New Nature Photonics publication shows path forward for more sensitive gravitational-wave detectors

Together with lead author Min Jet Yan, collaborators from the Department of Quantum Science in the Research School of Physics and Engineering at Australian National University, and Thomas Corbitt’s research group from Louisiana State University, CMS is excited to have worked on research that is now published in Nature Photonics titled, “Broadband reduction of quantum radiation pressure noise via squeezed light injection.” In the paper, crystalline coatings enable observation of a reduction in the quantum back-action noise of 1.2 dB. These results show a path for greatly improving the sensitivity of future interferometric gravitational-wave detectors through the use of quantum radiation pressure noise (QRPN).

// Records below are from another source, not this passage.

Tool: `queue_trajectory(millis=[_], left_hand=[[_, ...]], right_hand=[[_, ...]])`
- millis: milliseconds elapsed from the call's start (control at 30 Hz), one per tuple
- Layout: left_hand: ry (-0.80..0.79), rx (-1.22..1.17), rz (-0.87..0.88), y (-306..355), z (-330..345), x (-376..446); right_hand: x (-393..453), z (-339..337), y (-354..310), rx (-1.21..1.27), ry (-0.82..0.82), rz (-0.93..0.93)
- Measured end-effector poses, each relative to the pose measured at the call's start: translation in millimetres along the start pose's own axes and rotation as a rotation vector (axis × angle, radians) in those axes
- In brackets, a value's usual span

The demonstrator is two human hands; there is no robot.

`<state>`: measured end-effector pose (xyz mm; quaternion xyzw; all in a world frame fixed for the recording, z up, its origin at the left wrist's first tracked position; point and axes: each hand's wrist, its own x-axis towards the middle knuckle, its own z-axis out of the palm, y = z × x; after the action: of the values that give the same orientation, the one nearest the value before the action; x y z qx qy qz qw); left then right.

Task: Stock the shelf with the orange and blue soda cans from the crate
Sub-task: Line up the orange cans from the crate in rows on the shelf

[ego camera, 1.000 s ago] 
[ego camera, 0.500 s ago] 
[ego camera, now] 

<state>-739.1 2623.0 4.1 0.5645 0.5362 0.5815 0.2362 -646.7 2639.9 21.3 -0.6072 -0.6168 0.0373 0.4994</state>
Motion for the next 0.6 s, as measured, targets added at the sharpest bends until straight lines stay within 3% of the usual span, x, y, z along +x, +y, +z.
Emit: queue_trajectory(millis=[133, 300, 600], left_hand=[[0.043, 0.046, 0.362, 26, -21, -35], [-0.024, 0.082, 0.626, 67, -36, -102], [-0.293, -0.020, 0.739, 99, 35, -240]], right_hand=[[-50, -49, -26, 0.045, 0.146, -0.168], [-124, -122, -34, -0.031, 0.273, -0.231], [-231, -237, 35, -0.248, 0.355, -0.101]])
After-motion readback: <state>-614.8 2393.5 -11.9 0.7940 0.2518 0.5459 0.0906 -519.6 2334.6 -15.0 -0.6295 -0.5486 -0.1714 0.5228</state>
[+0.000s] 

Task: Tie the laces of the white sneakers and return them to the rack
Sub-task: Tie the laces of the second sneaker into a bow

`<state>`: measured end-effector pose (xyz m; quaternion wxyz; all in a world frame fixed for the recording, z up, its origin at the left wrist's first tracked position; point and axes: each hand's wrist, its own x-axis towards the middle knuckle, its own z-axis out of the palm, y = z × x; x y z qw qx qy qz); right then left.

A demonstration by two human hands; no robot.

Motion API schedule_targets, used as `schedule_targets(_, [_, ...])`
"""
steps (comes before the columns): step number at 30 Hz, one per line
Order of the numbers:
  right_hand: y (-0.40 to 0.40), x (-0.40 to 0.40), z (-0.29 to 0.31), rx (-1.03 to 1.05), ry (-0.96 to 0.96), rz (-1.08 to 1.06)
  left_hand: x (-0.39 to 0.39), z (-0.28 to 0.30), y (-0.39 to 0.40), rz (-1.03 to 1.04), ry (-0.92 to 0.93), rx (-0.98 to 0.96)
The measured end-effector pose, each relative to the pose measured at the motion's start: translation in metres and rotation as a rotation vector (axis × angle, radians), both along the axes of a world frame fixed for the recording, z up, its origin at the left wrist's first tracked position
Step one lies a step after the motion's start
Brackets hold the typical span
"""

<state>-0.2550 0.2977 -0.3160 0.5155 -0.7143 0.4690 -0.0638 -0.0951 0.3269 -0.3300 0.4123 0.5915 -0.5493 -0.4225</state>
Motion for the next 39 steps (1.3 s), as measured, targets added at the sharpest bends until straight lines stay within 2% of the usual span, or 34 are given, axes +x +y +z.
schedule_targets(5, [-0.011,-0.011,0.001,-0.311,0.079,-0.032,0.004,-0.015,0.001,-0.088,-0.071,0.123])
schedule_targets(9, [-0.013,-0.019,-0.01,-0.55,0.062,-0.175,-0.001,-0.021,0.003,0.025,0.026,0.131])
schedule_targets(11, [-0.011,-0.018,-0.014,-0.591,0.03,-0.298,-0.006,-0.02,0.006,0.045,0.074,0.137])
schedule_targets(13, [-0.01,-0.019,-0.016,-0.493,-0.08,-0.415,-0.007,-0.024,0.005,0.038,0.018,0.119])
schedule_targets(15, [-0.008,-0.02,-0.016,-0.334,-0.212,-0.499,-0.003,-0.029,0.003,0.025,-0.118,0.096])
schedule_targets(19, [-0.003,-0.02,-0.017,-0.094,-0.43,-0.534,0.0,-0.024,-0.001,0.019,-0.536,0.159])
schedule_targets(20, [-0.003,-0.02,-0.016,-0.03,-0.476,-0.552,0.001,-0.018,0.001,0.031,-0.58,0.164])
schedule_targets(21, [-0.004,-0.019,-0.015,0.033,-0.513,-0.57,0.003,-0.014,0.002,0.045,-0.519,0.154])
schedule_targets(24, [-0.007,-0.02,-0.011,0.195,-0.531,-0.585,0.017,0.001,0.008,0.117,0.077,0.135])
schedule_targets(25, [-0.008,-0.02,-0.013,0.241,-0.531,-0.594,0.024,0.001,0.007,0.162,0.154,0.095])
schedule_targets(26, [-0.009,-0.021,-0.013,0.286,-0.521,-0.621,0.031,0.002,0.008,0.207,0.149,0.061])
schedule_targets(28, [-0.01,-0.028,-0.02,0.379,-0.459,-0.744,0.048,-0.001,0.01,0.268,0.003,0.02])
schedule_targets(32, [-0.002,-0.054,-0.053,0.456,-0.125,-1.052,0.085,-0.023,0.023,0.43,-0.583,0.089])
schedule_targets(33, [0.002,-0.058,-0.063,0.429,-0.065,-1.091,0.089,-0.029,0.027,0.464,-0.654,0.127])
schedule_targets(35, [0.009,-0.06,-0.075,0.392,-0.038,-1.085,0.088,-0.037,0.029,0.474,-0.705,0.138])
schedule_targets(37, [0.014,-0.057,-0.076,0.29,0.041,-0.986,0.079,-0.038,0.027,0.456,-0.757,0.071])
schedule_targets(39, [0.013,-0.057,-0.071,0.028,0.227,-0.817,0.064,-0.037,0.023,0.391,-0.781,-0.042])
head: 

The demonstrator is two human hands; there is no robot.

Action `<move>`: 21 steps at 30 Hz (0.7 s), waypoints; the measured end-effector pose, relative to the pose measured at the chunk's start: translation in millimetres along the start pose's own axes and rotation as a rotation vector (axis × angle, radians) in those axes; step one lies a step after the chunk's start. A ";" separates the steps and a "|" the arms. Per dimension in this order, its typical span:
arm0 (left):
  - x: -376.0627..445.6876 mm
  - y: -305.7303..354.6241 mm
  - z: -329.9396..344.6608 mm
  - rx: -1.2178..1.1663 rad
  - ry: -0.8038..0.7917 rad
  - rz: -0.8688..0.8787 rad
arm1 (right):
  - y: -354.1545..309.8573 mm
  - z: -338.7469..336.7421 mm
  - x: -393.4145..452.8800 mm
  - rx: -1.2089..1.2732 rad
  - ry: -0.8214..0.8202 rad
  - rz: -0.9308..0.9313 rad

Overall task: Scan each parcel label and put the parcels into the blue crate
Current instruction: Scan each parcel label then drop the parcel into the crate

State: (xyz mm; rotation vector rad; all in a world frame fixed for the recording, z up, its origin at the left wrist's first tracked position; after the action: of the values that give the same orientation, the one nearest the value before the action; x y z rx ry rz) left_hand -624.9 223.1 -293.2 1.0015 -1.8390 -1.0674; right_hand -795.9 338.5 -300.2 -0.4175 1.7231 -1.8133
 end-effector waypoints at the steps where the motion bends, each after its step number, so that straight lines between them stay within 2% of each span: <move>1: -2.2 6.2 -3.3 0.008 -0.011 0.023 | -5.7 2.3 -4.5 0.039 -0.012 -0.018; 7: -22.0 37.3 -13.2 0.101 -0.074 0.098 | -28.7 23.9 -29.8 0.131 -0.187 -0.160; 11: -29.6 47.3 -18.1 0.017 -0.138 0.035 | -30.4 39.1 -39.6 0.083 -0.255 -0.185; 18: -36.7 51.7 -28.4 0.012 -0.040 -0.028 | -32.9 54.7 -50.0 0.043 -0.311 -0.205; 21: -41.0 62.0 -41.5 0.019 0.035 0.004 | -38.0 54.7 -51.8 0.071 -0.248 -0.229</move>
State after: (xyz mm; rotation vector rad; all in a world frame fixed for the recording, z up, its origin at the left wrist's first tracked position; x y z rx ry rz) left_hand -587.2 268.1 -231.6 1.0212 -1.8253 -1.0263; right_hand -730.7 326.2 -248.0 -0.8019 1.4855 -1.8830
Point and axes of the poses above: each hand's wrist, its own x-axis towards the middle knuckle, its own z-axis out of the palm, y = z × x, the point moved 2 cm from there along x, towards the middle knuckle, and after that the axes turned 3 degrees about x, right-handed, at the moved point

Please join CMS in congratulating all the authors and celebrating the publishing of this work.

 

Full reference:

Min Jet Yap, Jonathan Cripe, Georgia L. Mansell, Terry G. McRae, Robert L. Ward, Bram J. J. Slagmolen, Paula Heu, David Follman, Garrett D. Cole, Thomas Corbitt & David E. McClelland, “Broadband reduction of quantum radiation pressure noise via squeezed light injection,” Nature Photonics, online October 7, 2019.

https://www.nature.com/articles/s41566-019-0527-y

 

Abstract:

The Heisenberg uncertainty principle states that the position of an object cannot be known with infinite precision, as the momentum of the object would then be totally uncertain. This momentum uncertainty then leads to position uncertainty in future measurements. When continuously measuring the position of an object, this quantum effect, known as back-action, limits the achievable precision. In audio-band, interferometer-type gravitational-wave detectors, this back-action effect manifests as quantum radiation pressure noise (QRPN) and will ultimately (but does not yet) limit sensitivity. Here, we present the use of a quantum engineered state of light to directly manipulate this quantum back-action in a system where it dominates the sensitivity in the 10–50 kHz range. We observe a reduction of 1.2 dB in the quantum back-action noise. This experiment is a crucial step in realizing QRPN reduction for future interferometric gravitational-wave detectors and improving their sensitivity.